Data block =>
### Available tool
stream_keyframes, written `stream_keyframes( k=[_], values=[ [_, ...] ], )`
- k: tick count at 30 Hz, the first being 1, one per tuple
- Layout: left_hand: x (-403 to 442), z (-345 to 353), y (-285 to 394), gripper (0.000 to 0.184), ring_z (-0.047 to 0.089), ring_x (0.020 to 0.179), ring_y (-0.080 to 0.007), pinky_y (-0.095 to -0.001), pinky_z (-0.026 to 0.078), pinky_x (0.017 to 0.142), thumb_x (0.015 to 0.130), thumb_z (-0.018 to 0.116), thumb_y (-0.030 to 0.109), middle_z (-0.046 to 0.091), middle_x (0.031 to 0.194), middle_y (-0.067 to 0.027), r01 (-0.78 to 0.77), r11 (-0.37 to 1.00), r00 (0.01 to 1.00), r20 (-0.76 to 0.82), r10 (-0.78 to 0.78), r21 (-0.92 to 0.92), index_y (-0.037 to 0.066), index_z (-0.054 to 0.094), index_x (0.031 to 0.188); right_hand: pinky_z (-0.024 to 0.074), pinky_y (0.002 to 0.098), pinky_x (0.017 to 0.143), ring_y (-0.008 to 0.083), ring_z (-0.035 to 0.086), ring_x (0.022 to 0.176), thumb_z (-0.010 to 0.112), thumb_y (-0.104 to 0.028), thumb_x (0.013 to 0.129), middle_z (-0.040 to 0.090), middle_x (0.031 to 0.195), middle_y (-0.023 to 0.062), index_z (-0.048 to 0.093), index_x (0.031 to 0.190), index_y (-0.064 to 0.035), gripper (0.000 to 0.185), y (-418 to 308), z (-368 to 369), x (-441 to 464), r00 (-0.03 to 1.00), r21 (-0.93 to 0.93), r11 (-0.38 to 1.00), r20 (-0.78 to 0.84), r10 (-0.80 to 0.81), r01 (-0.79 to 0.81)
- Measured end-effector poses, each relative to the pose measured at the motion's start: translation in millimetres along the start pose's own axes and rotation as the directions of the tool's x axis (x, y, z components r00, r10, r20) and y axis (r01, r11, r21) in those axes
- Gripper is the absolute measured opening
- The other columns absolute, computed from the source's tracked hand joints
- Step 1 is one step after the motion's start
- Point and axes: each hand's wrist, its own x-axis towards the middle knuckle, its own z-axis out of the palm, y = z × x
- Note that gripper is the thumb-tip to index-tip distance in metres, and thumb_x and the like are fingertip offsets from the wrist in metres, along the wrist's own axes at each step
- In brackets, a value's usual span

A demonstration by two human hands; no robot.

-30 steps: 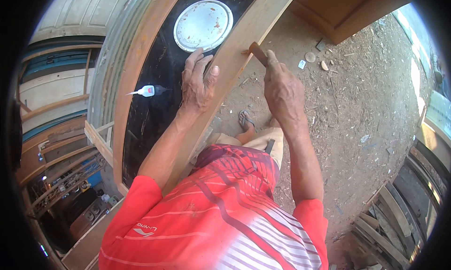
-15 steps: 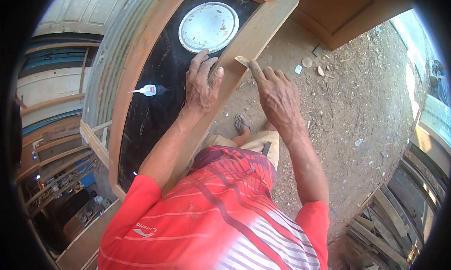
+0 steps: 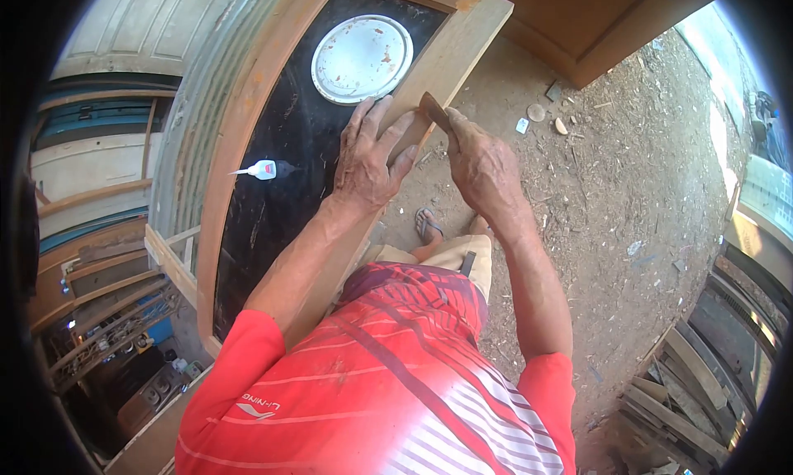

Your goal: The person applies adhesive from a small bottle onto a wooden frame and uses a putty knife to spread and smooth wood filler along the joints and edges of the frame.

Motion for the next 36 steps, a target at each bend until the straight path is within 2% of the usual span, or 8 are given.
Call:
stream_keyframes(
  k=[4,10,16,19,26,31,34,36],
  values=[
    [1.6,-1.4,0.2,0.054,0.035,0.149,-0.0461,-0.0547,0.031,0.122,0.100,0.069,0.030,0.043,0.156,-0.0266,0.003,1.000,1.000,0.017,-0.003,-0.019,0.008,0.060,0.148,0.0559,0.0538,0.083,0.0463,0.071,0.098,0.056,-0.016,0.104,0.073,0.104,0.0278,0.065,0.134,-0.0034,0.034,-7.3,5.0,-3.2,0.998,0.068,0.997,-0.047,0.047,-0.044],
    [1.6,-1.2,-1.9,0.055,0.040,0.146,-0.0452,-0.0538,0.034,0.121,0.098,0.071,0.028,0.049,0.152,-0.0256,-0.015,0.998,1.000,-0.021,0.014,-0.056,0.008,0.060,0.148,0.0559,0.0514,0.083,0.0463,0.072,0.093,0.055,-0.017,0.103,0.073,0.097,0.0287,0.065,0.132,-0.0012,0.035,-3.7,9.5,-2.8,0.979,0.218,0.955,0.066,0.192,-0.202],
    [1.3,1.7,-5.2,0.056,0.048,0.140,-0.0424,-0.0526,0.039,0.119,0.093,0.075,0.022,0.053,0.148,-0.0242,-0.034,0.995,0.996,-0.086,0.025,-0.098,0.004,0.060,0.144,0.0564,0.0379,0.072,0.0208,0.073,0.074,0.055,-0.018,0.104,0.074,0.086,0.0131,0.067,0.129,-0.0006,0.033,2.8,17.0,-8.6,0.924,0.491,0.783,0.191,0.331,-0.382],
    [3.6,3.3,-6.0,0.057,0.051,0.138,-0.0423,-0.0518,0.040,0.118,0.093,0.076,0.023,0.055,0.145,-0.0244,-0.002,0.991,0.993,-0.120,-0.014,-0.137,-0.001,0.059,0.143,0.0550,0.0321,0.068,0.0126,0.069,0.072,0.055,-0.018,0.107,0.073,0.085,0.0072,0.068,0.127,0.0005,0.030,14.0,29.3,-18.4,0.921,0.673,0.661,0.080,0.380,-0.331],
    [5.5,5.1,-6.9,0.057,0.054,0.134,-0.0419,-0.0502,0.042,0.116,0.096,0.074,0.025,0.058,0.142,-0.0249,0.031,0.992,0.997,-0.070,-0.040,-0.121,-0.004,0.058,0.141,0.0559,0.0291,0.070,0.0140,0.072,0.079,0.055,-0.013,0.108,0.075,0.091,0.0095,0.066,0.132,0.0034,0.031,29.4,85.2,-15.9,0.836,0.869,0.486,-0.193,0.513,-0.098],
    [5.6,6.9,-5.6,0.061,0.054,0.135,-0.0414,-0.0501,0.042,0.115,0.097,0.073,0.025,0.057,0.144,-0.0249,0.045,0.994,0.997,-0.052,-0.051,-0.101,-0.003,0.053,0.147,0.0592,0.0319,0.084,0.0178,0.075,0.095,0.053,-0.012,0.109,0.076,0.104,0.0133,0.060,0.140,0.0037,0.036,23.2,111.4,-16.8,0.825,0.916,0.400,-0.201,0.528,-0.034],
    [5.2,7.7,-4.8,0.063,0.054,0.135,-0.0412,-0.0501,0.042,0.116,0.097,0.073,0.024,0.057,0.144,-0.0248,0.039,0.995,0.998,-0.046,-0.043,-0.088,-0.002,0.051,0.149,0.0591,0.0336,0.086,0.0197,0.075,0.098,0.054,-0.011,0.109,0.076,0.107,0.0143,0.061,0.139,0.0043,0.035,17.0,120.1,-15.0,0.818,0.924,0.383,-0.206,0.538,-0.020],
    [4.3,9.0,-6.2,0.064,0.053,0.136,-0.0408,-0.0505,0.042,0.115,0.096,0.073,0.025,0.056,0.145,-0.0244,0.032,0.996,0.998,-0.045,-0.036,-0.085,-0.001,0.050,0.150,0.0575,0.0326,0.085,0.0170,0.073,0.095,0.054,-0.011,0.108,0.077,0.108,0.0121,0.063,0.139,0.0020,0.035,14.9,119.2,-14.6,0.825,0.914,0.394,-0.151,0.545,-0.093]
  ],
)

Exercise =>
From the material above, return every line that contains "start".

Exercise solution =>
- Measured end-effector poses, each relative to the pose measured at the motion's start: translation in millimetres along the start pose's own axes and rotation as the directions of the tool's x axis (x, y, z components r00, r10, r20) and y axis (r01, r11, r21) in those axes
- Step 1 is one step after the motion's start

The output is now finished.